Kompetensi Pedagogik
BAB I
PENDAHULUAN
1.1. Latar Belakang
Agenda besar pendidikan di Indonesia adalah bagaimana peningkatan mutu pendidikan bisa meningkat, sejajar dengan negara lain di dunia. Pendidikan yang bermutu hanya dapat dilahirkan oleh para pendidik yang juga bermutu baik dari segi kognitif, afektif, maupun psikomotoriknya yakni memiliki kualifikasi standar, prefesional dan berdedikasi tinggi sehingga pada gilirannya akan menghasilkan SDM yang handal.
Guru memiliki peran strategis dalam pembangunan pendidikan karena guru sebagai ujung tombak pendidikan, implementator kurikulum dan pelaku pendidikan yang secara langsung bersentuhan dengan siswa. Muatan-muatan ideal dalam kurikulum menjadi tanggung jawab guru untuk merealisasikannya dalam proses pembelajaran. Dengan demikian, untuk keberhasilan pendidikan diperlukan guru yang berkualitas. Peningkatan kualitas ini merupakan salah satu prioritas pemerintah. Hal tersebut sebagai wujud realisasi UU Guru dan Dosen No. 14 Tahun 2005 yang memprasyaratkan guru untuk memiliki kualifikasi minimal S-1 dan sertifikat sebagai pengajar.
Hal tersebut membuktikan keseriusan pemerintah dalam usaha meningkatkan mutu pendidikan di Indonesia, meskipun realitanya dilapangan masih belum dapat dirasakan manfaatnya. Paling tidak pemerintah sudah selangkah lebih maju dalam upaya memenuhi janji-janji politiknya.
Guru merupakan sosok yang selalu diagungkan oleh sebagian besar orang, dianggap memiliki tingkat pengetahuan yang lebih. Sebagai figur sentral dalam dunia pendidikan, guru harus memiliki karakteristik kepribadian yang ideal sesuai dengan persyaratan psikologik-pedagogik. Karena itu, guru harus memiliki berbagai kompetensi, di antaranya kompetensi kepribadian, kompetensi pedagogik, sosial dan profesional. Dalam makalah ini, penulis lebih terpusat pada salah satu kompetensi di atas, yaitu kompetensi pedagogik.
1.2 Rumusan Masalah
Adapun masalah yang akan dibahas dalam makalah ini adalah sebagai berikut:
1. Apa itu kompetensi pedagogik?
2. Apa indikator kompetensi pedagogik :
a.
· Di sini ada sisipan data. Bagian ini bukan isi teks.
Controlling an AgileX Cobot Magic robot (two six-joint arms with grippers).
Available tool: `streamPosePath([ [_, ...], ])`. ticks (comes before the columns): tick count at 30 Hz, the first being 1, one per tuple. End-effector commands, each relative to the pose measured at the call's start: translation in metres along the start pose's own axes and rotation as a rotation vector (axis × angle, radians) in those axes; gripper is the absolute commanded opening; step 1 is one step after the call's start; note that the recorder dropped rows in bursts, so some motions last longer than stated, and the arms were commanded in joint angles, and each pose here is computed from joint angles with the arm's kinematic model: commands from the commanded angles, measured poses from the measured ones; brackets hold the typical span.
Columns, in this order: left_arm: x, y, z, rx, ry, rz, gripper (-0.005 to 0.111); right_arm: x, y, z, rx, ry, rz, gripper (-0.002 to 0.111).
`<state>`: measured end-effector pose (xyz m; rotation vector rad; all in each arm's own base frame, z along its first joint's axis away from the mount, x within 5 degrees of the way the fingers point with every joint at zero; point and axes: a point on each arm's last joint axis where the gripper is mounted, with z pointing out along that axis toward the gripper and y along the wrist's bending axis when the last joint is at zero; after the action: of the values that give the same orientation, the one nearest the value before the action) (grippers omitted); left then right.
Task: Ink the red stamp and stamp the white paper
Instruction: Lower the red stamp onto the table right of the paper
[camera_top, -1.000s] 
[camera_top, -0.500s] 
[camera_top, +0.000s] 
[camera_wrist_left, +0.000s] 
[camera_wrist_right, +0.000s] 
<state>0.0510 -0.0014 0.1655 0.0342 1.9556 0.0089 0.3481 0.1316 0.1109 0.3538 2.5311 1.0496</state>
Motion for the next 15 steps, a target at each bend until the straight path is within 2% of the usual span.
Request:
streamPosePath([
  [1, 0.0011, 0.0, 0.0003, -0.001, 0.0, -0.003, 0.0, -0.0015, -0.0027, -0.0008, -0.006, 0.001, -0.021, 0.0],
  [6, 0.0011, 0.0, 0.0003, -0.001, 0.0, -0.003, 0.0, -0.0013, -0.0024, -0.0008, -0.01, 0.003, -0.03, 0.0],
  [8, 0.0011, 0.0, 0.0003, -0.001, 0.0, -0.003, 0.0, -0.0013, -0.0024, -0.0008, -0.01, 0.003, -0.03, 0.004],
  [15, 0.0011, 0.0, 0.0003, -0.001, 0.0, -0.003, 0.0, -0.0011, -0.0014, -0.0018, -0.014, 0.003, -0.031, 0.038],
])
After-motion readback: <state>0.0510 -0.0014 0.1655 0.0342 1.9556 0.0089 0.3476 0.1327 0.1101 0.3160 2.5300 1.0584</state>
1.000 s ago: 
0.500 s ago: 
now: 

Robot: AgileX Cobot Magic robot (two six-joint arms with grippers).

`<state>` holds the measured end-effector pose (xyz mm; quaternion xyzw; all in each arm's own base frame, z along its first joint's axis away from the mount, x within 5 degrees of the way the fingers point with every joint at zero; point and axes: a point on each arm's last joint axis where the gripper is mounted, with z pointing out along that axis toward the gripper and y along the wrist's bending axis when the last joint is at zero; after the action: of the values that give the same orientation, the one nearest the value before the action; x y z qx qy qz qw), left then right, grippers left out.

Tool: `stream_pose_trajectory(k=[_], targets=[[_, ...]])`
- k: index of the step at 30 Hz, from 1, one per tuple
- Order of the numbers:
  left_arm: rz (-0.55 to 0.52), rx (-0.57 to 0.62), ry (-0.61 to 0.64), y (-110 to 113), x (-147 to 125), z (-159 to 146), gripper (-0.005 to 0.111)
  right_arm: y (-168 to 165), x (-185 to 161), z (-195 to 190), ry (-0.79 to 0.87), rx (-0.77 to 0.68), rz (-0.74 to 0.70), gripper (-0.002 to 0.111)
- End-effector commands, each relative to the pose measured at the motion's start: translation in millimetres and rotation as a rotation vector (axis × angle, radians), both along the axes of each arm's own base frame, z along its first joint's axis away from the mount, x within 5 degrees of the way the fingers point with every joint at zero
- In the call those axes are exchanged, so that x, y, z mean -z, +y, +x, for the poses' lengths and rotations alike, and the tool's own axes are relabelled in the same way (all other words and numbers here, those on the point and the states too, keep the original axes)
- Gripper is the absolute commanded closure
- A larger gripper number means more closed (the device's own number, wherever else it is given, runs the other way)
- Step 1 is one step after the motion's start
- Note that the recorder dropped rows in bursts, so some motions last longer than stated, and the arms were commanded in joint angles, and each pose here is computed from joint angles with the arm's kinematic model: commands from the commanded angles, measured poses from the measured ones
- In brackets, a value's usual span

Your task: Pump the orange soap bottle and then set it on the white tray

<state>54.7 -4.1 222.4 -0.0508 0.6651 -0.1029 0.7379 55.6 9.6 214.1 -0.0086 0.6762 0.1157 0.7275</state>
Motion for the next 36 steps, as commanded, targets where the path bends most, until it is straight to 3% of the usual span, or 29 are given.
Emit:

Wawasan Kependidikan ?
b. Pemahaman Terhadap Peserta Didik ?
c. Pengembangan Kurikulum atau Silabus ?
1.3 Tujuan
Adapun tujuan dari penulisan makalah ini adalah untuk memberikan pemahaman kepada mahasiswa apa itu kompetensi pedagogik serta kemampuan-kemampuan yang harus dimiliki seorang guru di dalam kompetensi pedagogik tersebut.
BAB II
PEMBAHASAN
2.1 Pengertian Kompetensi Pedagogik
Usman (1994:1) mengemukakan kompentensi berarti suatu hal yang menggambarkan kualifikasi atau kemampuan seseorang, baik yang kualitatif maupun yang kuantitatif. Dengan kata lain kompetensi tidak hanya mengandung pengetahuan, keterampilan dan sikap, namun yang penting adalah penerapan dari pengetahuan, keterampilan, dan sikap yang diperlukan tersebut dalam pekerjaan.
Pedagogik atau ilmu mendidik ialah suatu ilmu yang bukan saja menelaah obyeknya untuk mengetahui betapa keadaan atau hakiki obyek itu, melainkan mempelajari pula betapa hendaknya harus bertindak.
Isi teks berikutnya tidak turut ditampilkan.